ASSIGNED TASK - Restate all data exactly. No images.

# # # # # # #

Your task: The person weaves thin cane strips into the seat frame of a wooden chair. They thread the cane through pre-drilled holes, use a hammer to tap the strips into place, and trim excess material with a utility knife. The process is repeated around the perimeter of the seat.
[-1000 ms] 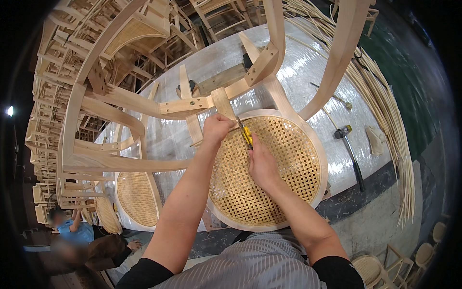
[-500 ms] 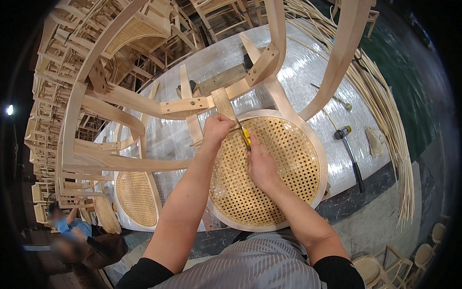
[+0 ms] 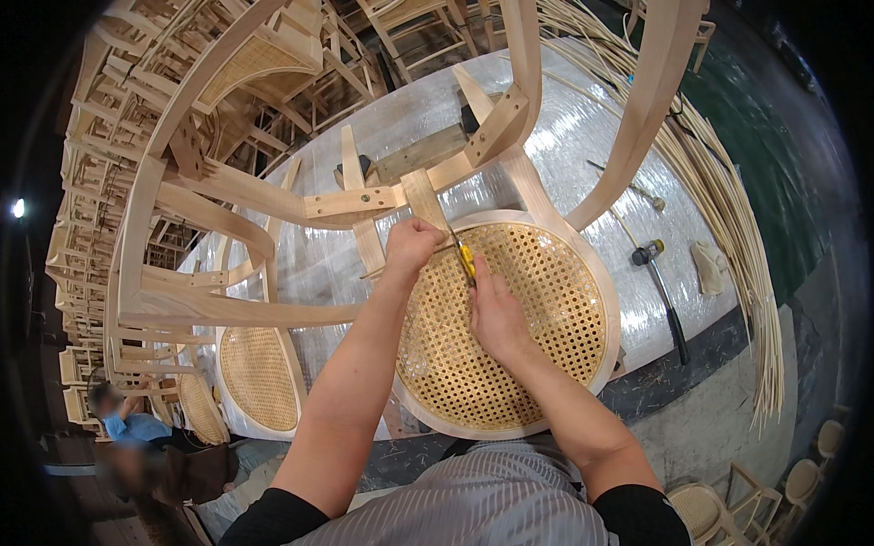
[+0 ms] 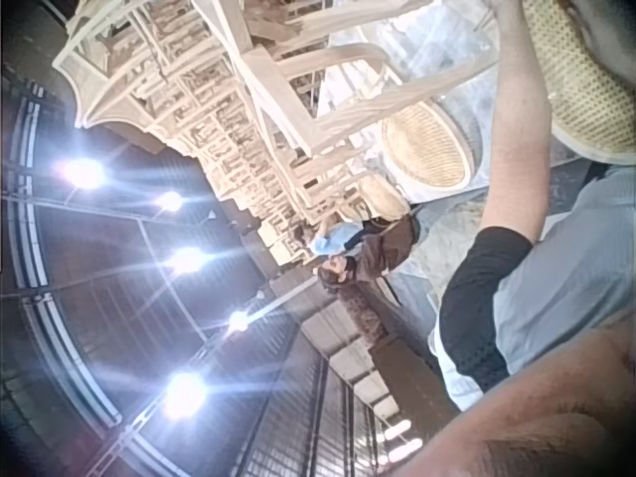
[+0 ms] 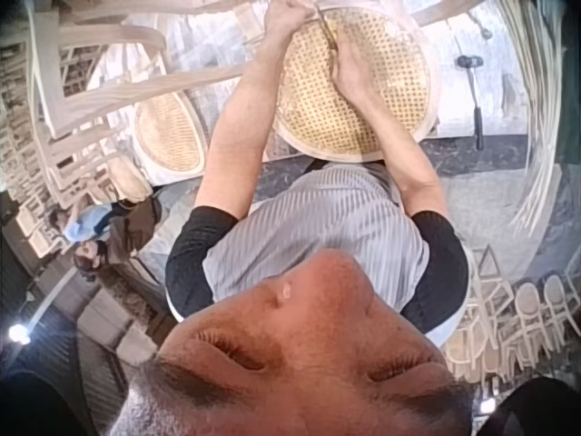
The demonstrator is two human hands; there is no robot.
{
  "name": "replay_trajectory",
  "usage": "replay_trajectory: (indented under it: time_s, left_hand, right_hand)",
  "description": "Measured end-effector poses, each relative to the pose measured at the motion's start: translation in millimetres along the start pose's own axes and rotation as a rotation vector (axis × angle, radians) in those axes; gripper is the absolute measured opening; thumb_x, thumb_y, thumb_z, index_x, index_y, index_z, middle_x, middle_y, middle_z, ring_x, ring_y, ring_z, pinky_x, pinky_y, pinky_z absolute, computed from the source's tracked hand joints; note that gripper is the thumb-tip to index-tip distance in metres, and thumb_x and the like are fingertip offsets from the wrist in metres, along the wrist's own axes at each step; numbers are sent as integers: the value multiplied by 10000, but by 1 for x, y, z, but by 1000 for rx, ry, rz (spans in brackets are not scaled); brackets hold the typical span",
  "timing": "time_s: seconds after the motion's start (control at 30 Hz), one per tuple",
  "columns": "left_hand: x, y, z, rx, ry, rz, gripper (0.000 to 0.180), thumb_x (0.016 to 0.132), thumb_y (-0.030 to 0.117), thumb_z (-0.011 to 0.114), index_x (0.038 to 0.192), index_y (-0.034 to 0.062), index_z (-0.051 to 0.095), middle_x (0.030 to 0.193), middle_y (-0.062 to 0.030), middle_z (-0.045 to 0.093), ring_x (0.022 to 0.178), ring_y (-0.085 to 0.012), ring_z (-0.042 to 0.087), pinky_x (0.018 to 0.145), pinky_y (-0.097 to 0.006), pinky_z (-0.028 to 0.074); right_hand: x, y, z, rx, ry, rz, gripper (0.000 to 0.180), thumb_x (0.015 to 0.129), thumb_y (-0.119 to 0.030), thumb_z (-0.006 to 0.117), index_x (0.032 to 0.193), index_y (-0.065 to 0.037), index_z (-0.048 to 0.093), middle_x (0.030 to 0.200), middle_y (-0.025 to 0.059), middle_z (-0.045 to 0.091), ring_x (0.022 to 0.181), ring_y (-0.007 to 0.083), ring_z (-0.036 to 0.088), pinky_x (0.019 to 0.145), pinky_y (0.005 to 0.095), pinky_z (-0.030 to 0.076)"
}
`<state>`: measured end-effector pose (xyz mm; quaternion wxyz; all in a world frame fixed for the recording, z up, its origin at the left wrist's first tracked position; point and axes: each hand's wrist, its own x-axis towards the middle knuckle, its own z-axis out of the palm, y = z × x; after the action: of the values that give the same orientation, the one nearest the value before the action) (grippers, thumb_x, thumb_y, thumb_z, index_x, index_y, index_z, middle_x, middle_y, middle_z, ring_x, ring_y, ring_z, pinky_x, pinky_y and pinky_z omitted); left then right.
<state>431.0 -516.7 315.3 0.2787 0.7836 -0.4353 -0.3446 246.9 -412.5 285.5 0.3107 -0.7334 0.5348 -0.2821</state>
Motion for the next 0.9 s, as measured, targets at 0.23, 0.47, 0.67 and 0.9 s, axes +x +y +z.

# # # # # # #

RESULT OF THIS EXERCISE -
Your task: The person weaves thin cane strips into the seat frame of a wooden chair. They thread the cane through pre-drilled holes, use a hammer to tap the strips into place, and trim excess material with a utility knife. The process is repeated around the perimeter of the seat.
[-1000 ms] 
[-500 ms] 
[+0 ms] 
[+0 ms] 
[+0 ms] 
The demonstrator is two human hands; there is no robot.
{
  "name": "replay_trajectory",
  "usage": "replay_trajectory: (indented under it: time_s, left_hand, right_hand)",
  "description": "Measured end-effector poses, each relative to the pose measured at the motion's start: translation in millimetres along the start pose's own axes and rotation as a rotation vector (axis × angle, radians) in those axes; gripper is the absolute measured opening; thumb_x, thumb_y, thumb_z, index_x, index_y, index_z, middle_x, middle_y, middle_z, ring_x, ring_y, ring_z, pinky_x, pinky_y, pinky_z absolute, computed from the source's tracked hand joints; note that gripper is the thumb-tip to index-tip distance in metres, and thumb_x and the like are fingertip offsets from the wrist in metres, along the wrist's own axes at each step; numbers are sent as integers: the value multiplied by 10000, but by 1 for x, y, z, but by 1000 for rx, ry, rz (spans in brackets are not scaled); brackets hold the typical span",
  "timing": "time_s: seconds after the motion's start (control at 30 Hz), one per tuple",
  "columns": "left_hand: x, y, z, rx, ry, rz, gripper (0.000 to 0.180), thumb_x (0.016 to 0.132), thumb_y (-0.030 to 0.117), thumb_z (-0.011 to 0.114), index_x (0.038 to 0.192), index_y (-0.034 to 0.062), index_z (-0.051 to 0.095), middle_x (0.030 to 0.193), middle_y (-0.062 to 0.030), middle_z (-0.045 to 0.093), ring_x (0.022 to 0.178), ring_y (-0.085 to 0.012), ring_z (-0.042 to 0.087), pinky_x (0.018 to 0.145), pinky_y (-0.097 to 0.006), pinky_z (-0.028 to 0.074); right_hand: x, y, z, rx, ry, rz, gripper (0.000 to 0.180), thumb_x (0.015 to 0.129), thumb_y (-0.119 to 0.030), thumb_z (-0.006 to 0.117), index_x (0.032 to 0.193), index_y (-0.065 to 0.037), index_z (-0.048 to 0.093), middle_x (0.030 to 0.200), middle_y (-0.025 to 0.059), middle_z (-0.045 to 0.091), ring_x (0.022 to 0.181), ring_y (-0.007 to 0.083), ring_z (-0.036 to 0.088), pinky_x (0.019 to 0.145), pinky_y (0.005 to 0.095), pinky_z (-0.030 to 0.076)"
}
`<state>`: measured end-effector pose (xyz mm; quaternion wxyz; all in a world frame fixed for the recording, z up, its origin at the left wrist's first tracked position; point and axes: each hand's wrist, its own x-axis towards the middle knuckle, its own z-axis out of the palm, y = z × x; after the action: of the values that give the same orientation, the one nearest the value before the action) (grippers, thumb_x, thumb_y, thumb_z, index_x, index_y, index_z, middle_x, middle_y, middle_z, ring_x, ring_y, ring_z, pinky_x, pinky_y and pinky_z omitted); left then right.
<state>431.0 -516.7 315.3 0.2787 0.7836 -0.4353 -0.3446 246.9 -412.5 285.5 0.3107 -0.7334 0.5348 -0.2821</state>
Motion for the next 0.9 s, as measured, targets at 0.23, 0.47, 0.67 and 0.9 s, axes +x +y +z.

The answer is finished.